When I came round again, Dad was beside my bed. I was almost perfectly conscious at once, and I remember writing down on a piece of paper, ‘This rather spoils our leave.’ We were both due for leave to England and had been trying to arrange to go together on 24 August. Colonel Rathbone had telephoned II Army that morning to say I was hit.
When Dad came into the mess for lunch, his staff officers, Colonel Stevenson and Major de Fonblanque, told him they had a message for him, which they would tell him after lunch. Not suspecting anything, he had a good lunch, and then they told him that I had been hit and that they had ordered his car to be ready, knowing that he would want to come and see me.

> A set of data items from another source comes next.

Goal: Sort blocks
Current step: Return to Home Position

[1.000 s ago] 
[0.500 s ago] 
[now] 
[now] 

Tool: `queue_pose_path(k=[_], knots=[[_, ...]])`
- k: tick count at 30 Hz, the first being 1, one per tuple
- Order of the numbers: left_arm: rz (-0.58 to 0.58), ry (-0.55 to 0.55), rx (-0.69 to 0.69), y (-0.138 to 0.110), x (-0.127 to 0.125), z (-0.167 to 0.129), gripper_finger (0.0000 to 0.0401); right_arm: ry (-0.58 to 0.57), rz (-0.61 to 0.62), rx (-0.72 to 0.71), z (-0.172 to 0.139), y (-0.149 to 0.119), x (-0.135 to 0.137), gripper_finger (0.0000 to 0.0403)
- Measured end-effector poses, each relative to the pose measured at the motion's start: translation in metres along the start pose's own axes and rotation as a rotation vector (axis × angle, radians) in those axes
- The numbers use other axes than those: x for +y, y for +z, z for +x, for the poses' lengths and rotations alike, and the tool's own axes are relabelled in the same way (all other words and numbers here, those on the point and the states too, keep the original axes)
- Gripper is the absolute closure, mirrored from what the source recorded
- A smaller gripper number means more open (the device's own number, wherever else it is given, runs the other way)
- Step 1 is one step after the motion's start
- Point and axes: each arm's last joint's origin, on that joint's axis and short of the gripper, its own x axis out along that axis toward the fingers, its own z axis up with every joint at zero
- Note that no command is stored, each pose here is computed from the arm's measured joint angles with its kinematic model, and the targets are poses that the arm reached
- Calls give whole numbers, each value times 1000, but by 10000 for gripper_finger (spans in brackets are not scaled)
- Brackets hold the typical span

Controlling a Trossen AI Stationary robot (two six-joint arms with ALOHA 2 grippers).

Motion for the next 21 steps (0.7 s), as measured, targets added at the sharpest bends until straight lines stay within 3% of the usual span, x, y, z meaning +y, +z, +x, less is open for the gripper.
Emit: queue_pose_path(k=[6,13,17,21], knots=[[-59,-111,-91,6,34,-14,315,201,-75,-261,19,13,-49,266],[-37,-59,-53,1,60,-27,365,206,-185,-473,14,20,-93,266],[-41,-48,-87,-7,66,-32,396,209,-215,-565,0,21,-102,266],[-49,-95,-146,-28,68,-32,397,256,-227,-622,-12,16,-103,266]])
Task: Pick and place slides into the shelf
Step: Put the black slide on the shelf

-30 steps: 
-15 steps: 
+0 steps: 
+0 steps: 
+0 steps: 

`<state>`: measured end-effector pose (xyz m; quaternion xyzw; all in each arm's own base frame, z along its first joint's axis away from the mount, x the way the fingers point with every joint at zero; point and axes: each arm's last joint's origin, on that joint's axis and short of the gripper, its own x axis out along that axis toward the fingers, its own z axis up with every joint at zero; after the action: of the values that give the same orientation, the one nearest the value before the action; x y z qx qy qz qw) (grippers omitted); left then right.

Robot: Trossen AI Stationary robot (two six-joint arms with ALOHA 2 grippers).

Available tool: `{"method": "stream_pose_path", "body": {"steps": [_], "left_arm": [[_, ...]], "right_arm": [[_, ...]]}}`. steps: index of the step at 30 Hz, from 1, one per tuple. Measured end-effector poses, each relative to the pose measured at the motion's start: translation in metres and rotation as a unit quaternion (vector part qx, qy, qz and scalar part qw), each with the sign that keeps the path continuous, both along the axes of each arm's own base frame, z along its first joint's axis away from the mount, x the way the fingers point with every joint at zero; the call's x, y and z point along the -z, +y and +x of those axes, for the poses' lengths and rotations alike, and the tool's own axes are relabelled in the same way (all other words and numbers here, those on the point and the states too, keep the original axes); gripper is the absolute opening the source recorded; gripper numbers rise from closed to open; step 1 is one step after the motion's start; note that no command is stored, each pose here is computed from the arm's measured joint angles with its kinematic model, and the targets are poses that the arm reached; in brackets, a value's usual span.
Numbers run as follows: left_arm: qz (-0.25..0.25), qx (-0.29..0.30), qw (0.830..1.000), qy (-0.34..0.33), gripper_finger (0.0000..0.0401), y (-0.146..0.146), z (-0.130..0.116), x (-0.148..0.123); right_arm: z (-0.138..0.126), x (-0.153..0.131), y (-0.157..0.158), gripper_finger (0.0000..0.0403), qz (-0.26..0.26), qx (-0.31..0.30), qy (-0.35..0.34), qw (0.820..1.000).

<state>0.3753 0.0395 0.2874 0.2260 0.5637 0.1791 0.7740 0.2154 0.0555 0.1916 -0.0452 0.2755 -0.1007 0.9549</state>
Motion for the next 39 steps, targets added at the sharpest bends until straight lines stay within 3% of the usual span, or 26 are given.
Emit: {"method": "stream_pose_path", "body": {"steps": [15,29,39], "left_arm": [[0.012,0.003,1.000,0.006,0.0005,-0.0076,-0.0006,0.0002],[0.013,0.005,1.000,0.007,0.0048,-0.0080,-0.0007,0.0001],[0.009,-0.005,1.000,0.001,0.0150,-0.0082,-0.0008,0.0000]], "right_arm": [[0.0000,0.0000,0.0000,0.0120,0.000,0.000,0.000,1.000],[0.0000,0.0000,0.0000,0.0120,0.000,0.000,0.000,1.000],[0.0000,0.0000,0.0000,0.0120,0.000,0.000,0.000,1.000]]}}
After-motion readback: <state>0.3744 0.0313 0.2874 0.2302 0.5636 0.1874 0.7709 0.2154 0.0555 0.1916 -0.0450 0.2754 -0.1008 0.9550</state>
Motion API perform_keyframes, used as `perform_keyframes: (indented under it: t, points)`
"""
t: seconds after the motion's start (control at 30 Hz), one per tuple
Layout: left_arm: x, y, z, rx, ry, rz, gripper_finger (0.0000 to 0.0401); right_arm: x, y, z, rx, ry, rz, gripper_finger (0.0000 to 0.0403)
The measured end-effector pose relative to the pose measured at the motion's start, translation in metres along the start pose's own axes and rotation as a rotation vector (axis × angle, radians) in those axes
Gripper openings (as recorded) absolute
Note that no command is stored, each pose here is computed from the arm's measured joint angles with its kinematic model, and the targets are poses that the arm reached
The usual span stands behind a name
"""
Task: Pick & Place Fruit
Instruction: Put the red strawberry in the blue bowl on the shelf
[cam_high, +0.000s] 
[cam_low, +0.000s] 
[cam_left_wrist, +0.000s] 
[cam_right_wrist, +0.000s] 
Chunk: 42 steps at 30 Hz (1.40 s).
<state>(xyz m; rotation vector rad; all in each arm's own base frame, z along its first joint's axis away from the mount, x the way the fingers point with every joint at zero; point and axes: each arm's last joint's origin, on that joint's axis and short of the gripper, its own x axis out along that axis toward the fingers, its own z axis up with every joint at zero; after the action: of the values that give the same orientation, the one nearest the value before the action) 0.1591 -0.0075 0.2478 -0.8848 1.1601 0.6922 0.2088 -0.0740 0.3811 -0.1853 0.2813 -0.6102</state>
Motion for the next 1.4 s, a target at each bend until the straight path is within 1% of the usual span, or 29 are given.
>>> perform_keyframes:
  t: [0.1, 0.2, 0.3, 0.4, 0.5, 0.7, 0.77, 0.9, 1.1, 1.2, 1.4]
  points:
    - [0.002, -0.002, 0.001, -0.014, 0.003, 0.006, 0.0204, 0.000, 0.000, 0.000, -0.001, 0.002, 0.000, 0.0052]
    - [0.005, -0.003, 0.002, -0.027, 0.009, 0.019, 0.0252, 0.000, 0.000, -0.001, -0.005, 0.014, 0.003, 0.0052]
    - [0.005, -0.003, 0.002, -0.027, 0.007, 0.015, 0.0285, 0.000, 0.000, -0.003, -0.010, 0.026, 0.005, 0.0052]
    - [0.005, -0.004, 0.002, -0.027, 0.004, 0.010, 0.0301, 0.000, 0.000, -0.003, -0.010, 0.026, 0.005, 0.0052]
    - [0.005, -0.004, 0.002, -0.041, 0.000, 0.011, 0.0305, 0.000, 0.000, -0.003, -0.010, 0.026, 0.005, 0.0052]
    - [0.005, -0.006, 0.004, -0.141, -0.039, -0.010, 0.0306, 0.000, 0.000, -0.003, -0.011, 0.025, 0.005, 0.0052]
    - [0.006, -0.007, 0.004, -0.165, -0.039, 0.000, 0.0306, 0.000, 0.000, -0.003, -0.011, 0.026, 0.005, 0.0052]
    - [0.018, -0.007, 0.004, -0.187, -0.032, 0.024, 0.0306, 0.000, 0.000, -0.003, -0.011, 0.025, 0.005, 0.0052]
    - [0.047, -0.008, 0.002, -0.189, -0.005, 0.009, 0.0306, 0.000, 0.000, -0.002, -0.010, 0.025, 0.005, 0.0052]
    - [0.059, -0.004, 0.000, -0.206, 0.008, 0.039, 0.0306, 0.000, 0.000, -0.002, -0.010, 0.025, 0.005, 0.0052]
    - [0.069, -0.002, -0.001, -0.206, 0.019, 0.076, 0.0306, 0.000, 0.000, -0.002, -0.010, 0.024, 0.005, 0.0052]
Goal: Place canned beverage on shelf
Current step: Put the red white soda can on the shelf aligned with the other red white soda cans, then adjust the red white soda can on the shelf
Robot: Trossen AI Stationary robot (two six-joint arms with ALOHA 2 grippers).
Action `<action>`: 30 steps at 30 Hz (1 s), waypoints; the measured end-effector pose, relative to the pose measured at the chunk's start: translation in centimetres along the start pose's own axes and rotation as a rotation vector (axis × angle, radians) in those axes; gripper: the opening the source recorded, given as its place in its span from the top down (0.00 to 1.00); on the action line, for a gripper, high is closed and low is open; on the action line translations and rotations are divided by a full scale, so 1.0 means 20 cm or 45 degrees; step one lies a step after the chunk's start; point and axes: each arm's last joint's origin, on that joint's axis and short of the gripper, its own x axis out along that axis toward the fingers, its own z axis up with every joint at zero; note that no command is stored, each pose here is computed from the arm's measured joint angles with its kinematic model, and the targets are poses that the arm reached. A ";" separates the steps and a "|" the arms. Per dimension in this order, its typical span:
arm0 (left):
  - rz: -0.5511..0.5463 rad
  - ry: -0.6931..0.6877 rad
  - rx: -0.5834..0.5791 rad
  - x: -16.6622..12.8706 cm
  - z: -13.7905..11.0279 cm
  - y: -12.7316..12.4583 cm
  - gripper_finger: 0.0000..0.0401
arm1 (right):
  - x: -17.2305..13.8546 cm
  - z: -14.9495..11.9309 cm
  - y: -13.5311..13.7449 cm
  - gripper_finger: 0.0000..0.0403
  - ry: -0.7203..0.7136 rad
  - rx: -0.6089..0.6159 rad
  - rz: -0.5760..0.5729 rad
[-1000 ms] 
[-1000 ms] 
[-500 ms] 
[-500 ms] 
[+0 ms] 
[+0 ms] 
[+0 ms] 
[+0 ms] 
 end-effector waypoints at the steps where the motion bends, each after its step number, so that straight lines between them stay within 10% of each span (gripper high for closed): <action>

So he drove down at once, but he was not allowed to stay long.
I remained half alive for several days, lying still all day only semi-conscious. I asked for a book to read but found I could not read it. I had apparently nearly swallowed my tongue during the operation and, to prevent this, they had pierced my tongue and threaded a wire through it with a wooden rod on the end of it. This was extremely uncomfortable. A good deal of discharge came from my mouth, and I was very miserable, with my pillow always covered with blood and slime. I was later told that I looked very bad, with my mouth dragged down, discharging and filthy, and with my head and neck all bandages.
The CCS was made entirely of marquees and tents, and was comfortable, considering the circumstances. The officers’ ward consisted of three or four marquees, placed side by side, with boarded floors, and rows of beds with coloured counterpanes, and looked neat and pretty.